Task objective -> Wherever "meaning" turns up in the entries, copy out the line that holds it.

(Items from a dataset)
↓↓↓

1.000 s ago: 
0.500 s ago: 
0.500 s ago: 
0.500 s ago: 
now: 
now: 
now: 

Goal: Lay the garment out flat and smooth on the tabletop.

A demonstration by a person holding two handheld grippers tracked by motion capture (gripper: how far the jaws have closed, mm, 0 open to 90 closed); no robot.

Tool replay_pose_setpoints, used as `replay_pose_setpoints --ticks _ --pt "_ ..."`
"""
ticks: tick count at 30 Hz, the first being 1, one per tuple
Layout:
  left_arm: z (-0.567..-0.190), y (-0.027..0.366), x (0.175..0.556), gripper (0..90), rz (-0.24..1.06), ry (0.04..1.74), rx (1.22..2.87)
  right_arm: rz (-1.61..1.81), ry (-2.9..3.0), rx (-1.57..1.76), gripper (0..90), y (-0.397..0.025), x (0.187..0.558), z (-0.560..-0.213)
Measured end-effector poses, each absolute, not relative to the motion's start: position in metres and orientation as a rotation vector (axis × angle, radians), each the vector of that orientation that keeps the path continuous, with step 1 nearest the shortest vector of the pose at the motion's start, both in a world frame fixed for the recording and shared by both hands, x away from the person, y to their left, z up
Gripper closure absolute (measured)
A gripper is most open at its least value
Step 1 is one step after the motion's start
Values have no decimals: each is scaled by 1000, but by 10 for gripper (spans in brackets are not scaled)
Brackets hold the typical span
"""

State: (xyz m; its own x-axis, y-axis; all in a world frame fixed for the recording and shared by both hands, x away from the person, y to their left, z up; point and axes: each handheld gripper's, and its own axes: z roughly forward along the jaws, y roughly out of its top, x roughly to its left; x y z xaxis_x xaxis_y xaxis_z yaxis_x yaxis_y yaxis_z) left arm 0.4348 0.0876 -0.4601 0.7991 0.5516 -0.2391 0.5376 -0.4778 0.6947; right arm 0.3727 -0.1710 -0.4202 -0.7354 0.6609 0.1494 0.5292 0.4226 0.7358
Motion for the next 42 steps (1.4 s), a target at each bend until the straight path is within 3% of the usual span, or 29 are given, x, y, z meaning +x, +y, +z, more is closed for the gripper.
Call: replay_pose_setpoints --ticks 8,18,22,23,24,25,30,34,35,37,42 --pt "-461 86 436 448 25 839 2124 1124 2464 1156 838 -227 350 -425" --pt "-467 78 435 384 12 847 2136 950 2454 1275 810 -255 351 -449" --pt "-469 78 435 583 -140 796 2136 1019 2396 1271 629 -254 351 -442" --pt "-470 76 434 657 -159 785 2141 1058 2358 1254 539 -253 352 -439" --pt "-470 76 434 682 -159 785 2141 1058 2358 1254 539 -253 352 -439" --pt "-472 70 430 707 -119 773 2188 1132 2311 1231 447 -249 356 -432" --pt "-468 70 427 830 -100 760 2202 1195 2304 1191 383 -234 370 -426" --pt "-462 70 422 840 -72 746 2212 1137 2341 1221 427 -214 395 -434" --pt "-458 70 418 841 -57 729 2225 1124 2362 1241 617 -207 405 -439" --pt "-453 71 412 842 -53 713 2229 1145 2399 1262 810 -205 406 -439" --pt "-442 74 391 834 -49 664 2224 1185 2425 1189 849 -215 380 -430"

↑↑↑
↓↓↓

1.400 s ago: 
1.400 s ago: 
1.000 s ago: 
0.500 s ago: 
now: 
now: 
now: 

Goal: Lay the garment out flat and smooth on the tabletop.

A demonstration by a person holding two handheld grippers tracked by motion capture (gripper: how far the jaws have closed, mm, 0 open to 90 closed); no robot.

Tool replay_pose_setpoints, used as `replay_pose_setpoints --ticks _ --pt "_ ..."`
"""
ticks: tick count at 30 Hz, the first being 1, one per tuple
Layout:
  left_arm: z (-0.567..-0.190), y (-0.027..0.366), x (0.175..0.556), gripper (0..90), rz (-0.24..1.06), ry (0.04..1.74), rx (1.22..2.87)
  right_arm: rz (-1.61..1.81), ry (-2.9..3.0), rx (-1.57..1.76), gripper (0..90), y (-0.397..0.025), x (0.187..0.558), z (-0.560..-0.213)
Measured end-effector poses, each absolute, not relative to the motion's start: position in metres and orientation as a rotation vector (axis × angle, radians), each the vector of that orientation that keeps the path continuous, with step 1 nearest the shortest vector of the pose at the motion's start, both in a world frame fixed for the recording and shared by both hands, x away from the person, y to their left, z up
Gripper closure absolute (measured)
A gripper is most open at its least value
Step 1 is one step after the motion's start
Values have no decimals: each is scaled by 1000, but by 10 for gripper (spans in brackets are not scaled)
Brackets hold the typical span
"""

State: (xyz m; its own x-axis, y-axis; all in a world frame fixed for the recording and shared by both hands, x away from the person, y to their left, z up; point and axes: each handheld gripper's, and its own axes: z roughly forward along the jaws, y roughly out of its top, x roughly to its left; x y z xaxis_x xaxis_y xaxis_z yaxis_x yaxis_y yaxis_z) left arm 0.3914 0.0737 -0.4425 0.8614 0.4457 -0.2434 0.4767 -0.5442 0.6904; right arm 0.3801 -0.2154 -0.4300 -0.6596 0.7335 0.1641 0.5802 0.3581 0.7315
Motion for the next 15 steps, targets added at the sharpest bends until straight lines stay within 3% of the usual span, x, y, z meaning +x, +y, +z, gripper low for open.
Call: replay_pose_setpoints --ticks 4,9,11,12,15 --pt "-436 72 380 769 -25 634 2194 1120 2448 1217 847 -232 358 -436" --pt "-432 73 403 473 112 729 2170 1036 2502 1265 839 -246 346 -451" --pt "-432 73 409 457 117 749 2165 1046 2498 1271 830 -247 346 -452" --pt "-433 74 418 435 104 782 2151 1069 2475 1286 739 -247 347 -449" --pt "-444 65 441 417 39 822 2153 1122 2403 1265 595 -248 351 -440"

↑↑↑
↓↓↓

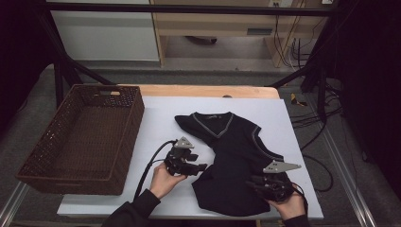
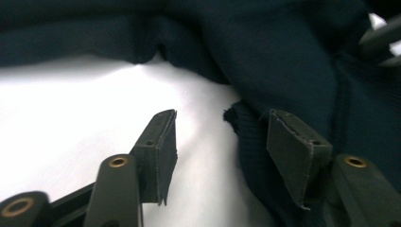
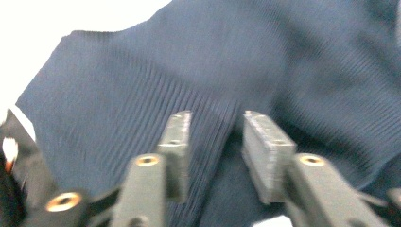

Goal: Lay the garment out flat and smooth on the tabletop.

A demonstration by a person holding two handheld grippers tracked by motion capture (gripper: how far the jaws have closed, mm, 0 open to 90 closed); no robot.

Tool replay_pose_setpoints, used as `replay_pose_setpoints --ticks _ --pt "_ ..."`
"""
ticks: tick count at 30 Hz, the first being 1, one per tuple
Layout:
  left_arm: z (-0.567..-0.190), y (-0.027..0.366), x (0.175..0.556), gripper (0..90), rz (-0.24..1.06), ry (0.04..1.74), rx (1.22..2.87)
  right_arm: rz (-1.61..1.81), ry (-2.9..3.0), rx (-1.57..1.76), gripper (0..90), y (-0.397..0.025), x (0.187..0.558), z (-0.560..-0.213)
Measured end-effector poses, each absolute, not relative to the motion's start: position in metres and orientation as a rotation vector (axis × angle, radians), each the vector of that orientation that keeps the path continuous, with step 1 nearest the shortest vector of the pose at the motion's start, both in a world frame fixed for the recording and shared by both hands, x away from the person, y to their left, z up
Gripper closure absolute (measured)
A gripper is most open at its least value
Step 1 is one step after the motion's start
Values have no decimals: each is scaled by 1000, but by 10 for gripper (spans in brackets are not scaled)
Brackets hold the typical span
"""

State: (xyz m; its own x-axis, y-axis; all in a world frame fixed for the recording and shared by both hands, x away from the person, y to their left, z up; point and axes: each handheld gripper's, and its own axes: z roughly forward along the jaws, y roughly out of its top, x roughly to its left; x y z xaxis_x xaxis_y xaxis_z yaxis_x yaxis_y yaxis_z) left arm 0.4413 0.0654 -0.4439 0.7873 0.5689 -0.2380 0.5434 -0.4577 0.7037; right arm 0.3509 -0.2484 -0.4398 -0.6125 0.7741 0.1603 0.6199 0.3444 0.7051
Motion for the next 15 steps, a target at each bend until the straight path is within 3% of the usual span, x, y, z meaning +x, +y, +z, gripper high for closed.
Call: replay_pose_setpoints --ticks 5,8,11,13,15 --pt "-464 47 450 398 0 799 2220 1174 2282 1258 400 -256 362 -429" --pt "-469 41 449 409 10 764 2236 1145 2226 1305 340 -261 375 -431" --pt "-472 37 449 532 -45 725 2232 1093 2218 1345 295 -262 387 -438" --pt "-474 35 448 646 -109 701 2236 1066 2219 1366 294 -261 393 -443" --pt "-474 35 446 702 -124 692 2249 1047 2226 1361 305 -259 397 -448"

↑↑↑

Task solution ->
Motion for the next 42 steps (1.4 s), a target at each bend until the straight path is within 3% of the usual span, or 29 are given, x, y, z meaning +x, +y, +z, more is closed for the gripper.
Motion for the next 15 steps, targets added at the sharpest bends until straight lines stay within 3% of the usual span, x, y, z meaning +x, +y, +z, gripper low for open.
Motion for the next 15 steps, a target at each bend until the straight path is within 3% of the usual span, x, y, z meaning +x, +y, +z, gripper high for closed.

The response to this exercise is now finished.